Ankara Tren Garı Meydanı'nda 10 Ekim 2015 tarihinde DEAŞ'ın düzenlediği terör saldırısında 101 kişinin hayatını kaybetmesine ilişkin 10'u tutuklu 16’sı firari 26 sanığın yargılandığı davada karar çıktı.
Ankara 4. Ağır Ceza Mahkemesi'ndeki duruşmada, tutuklu sanıklarla bulundukları cezaevinden video konferans yöntemiyle bağlantı kurulurken taraf avukatları salonda hazır bulundu. Bazı siyasi parti ve sendika temsilcilerinin de takip ettiği duruşmada mahkeme başkanı yargılamanın bu celsesinde karar vereceklerini belirtti.
Mahkeme Başkanı katılan beyanlarının bir önceki celse alındığını belirterek, beyanda bulunmayan sanık Erman Ekici'nin avukatının duruşmalara katılamayacağını bildiren mazeret dilekçesini tekrar mahkemeye gönderdiğini söyledi. Ara karar kuran mahkeme Erman Ekici'nin avukatının mazeret dilekçesini reddederek, duruşmanın karar aşamasında olması sebebiyle Ekici'ye barodan yeni avukat atanmasının ardından duruşmaya devam etti.

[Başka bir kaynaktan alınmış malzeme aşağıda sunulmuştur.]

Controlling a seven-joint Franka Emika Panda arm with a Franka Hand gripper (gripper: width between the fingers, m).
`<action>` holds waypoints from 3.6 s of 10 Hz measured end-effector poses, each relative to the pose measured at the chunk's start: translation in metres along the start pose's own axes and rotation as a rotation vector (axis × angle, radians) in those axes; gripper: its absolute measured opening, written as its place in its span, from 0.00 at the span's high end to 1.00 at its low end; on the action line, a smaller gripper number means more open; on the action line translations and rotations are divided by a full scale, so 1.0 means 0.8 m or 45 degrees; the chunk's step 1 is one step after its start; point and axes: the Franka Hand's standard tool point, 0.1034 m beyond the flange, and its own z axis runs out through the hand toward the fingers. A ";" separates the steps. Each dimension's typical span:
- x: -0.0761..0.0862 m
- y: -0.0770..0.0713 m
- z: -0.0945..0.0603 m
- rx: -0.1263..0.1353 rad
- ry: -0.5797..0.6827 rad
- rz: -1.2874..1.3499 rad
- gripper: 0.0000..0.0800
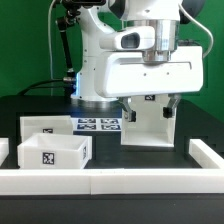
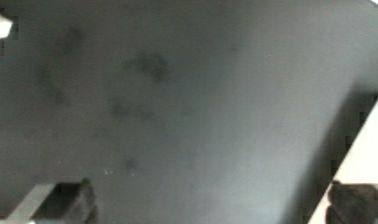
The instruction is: Assemble drawer
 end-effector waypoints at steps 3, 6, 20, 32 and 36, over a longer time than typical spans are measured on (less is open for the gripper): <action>-0.003 -0.011 -0.002 0.030 -0.003 0.381 0.19; -0.014 -0.032 -0.027 0.031 0.005 0.454 0.19; -0.092 -0.102 -0.062 0.017 0.003 0.510 0.19; -0.129 -0.125 -0.032 0.017 -0.017 0.498 0.88; -0.129 -0.125 -0.032 0.017 -0.017 0.498 0.95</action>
Offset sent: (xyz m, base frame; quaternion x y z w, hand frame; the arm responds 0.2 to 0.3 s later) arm -0.0226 0.0052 0.0150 -0.0142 -0.0149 0.2168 0.9760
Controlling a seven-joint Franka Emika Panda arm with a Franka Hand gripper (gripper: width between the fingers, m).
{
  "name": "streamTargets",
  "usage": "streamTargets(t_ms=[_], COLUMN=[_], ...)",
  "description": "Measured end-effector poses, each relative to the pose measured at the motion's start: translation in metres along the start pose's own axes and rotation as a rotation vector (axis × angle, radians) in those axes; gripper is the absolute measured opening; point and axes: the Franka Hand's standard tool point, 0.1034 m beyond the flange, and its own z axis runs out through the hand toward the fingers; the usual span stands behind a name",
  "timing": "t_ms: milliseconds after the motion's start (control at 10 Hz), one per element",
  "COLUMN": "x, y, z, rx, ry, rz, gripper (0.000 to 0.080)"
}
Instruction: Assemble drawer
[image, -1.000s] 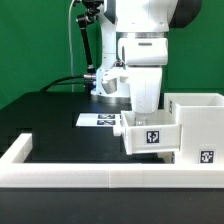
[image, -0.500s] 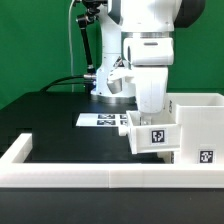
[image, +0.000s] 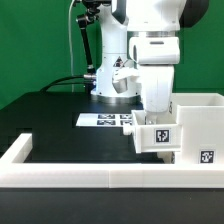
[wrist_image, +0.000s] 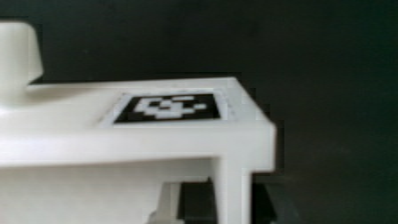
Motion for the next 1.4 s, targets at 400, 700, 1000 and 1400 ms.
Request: streamTargets(t_ms=[400,700,1000,1400], x=[0.006,-0.002,-0.025,-0.036], y=[-0.001,0.001,0.01,0.021], z=[-0.011,-0.03,-0.049,-0.056], rx=[-0.008,-0.018,-0.006,-0.004], ry=[-0.002,-0.013,-0.026,-0.029], rz=[0.012,0.001,-0.004,-0.011], gripper=[0.0434,0.0635,0.0649,0.0649])
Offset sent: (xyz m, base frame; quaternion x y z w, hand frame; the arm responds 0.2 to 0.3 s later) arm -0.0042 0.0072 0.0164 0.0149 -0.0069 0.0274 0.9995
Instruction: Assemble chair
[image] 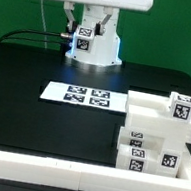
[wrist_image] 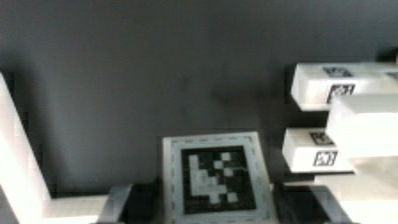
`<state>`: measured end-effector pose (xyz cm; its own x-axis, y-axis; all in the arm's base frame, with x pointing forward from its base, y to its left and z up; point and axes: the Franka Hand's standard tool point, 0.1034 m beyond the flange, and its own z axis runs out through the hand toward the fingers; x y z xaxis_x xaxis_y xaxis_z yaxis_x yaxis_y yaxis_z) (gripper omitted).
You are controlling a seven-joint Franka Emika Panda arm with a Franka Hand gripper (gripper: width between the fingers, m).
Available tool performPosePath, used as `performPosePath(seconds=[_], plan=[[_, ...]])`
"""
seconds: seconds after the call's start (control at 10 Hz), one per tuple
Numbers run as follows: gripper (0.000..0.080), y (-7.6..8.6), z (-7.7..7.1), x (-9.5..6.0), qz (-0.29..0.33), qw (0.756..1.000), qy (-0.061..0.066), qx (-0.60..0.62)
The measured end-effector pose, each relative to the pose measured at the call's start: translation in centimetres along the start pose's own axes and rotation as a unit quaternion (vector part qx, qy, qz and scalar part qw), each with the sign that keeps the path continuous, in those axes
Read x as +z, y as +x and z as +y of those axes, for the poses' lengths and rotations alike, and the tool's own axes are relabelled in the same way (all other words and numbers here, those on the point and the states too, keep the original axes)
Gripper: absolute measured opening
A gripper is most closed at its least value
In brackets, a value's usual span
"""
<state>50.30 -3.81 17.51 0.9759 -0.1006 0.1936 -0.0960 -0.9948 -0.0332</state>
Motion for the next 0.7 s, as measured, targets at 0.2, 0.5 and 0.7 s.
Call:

Sanık avukatları müvekkillerinin beyanlarına katıldıklarını belirterek beraatlerini talep etti.
Önceki duruşmalarda defalarca olayla alakasının olmadığını anlattığını ve buna yönelik delilleri mahkemeye sunduğunu belirten Sanık Hakan Şahin, suçlamaları kabul etmediğini söyledi.
Arkadaşı Halil Durgun yüzünden dosyaya dahil olduğunu iddia eden Sanık Resul Demir, savunmasında şu ifadelere yer verdi:
"Bana katil diyenler, katillerin şakşakçılarıdır. Polis evime geldiğinde Halil'in telefonunun evimde sinyal verdiğini söyleyip arama yaptı. Olayla bir ilgim olmadığını söyledim. Halil başka bir mevzu yüzünden telefonunu benim evimde bırakmıştı. Polisler Halil'in Ankara garını patlattığını söylediğinde başımdan aşağı kaynar sular döküldü. Halil’in nerde olduğunu sordular bilmediğimi söyledim. Yunus Durmaz'ı da sordular onu da tanımıyorum dedim. Yunus Durmaz'ın telefonundaki muhasebeci Resul ile beni bağdaştırmışlar. Suçsuzum beraatimi talep ediyorum."
Sahte belgeler oluşturulduğunu ve buna şahit edildiklerini aktaran Sanık Halil İbrahim Alçay ise savunmasında, suçlu olanların serbest bırakıldığını, suçsuz olan insanların yargılandığını söyleyerek beraatini talep etti.
Sanık Erman Ekici'ye son savunmasını yapmak üzere söz verildi. Ekici, mütalaaya karşı son savunmasını yaparak, "2015’te bu olay yaşandı 9 yıl geçti. Soruşturma iddianame aşamasına geçildiğinde ben başka bir suçtan cezaevindeydim. Bir komplo başladı üzerime. Yakup Şahin'in ifadelerinin hiçbir yerinde Erman Ekici adı geçmiyor. Eşit yargılanmıyoruz, ikinci sınıf vatandaş gibi değerlendiriliyoruz mahkemede. Hukuku uygulayın. 9 yıl oldu, adli kontrol tedbirleriyle tahliyemi ve beraatimi talep ediyorum” dedi.
Duruşmada mahkeme başkanı son sözü alınmayan sanık Resul Demir, Hakan Şahin, Halil İbrahim Alçay’dan son sözünü sordu. Sanıklar davadan beraat kararı istediklerini söyleyip herhangi suç işlemediklerini ifade ederken mahkeme başkanı, Hacı Ali Durmaz’ın salonu izinsiz terk etmesi nedeniyle son sözünün alınamayacağını kaydetti.
Hakkında yakalama kararı bulunan sanıklar yönünden dosyayı ayırdı. Heyet, sanıklar, Yakub Şahin, Hakan Şahin, Hacı Ali Durmaz, Halil İbrahim Alçay, Resul Demir, Hüseyin Tunç, Talha Güneş, Abdülmuttalip Demir ve Metin Akaltın'ı, maktül Mustafa Budak'a karşı silahlı terör örgütü faaliyeti kapsamında kasten nitelikli adam öldürme suçundan ağırlaştırılmış müebbet hapis cezasına çarptırdı.